PROBLEM STATEMENT
Each line from the one that contains "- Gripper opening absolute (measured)" through the last line of the listing below is to be returned exactly as it stands, and nothing else.

[Start of section]

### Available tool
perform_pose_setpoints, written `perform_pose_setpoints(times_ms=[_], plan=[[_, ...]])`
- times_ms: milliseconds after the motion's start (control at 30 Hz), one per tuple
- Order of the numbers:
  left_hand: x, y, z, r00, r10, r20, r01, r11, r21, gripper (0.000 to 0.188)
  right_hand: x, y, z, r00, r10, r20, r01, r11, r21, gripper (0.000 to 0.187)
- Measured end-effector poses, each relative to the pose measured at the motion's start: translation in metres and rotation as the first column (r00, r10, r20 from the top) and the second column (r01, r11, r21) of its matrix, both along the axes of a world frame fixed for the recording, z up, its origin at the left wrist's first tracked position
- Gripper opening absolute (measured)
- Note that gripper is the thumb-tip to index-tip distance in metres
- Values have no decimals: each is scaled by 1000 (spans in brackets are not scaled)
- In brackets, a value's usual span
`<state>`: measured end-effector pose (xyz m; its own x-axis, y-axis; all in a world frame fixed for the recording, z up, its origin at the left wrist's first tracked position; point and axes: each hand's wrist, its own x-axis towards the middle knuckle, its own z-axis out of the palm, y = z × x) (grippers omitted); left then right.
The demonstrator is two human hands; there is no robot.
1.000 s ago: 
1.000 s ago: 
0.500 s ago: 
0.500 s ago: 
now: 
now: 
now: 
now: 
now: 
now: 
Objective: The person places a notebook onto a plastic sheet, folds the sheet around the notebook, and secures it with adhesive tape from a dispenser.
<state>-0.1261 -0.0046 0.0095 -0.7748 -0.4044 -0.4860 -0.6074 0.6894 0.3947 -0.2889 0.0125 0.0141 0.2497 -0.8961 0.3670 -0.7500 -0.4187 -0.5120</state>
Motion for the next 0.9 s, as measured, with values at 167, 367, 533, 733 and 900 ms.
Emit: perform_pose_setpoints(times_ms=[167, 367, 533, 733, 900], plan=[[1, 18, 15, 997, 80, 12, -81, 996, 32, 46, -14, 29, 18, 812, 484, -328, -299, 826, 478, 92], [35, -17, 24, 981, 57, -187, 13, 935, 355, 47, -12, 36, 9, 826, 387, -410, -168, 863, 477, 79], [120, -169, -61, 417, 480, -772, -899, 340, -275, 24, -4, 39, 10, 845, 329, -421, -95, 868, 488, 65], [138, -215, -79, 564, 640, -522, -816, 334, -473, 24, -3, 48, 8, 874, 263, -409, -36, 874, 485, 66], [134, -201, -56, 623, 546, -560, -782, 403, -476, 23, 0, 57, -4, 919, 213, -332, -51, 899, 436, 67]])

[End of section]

REPLY TO THE TASK
- Gripper opening absolute (measured)
- Note that gripper is the thumb-tip to index-tip distance in metres
- Values have no decimals: each is scaled by 1000 (spans in brackets are not scaled)
- In brackets, a value's usual span
`<state>`: measured end-effector pose (xyz m; its own x-axis, y-axis; all in a world frame fixed for the recording, z up, its origin at the left wrist's first tracked position; point and axes: each hand's wrist, its own x-axis towards the middle knuckle, its own z-axis out of the palm, y = z × x) (grippers omitted); left then right.
The demonstrator is two human hands; there is no robot.
1.000 s ago: 
1.000 s ago: 
0.500 s ago: 
0.500 s ago: 
now: 
now: 
now: 
now: 
now: 
now: 
Objective: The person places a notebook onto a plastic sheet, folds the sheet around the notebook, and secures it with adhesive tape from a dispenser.
<state>-0.1261 -0.0046 0.0095 -0.7748 -0.4044 -0.4860 -0.6074 0.6894 0.3947 -0.2889 0.0125 0.0141 0.2497 -0.8961 0.3670 -0.7500 -0.4187 -0.5120</state>
Motion for the next 0.9 s, as measured, with values at 167, 367, 533, 733 and 900 ms.
Emit: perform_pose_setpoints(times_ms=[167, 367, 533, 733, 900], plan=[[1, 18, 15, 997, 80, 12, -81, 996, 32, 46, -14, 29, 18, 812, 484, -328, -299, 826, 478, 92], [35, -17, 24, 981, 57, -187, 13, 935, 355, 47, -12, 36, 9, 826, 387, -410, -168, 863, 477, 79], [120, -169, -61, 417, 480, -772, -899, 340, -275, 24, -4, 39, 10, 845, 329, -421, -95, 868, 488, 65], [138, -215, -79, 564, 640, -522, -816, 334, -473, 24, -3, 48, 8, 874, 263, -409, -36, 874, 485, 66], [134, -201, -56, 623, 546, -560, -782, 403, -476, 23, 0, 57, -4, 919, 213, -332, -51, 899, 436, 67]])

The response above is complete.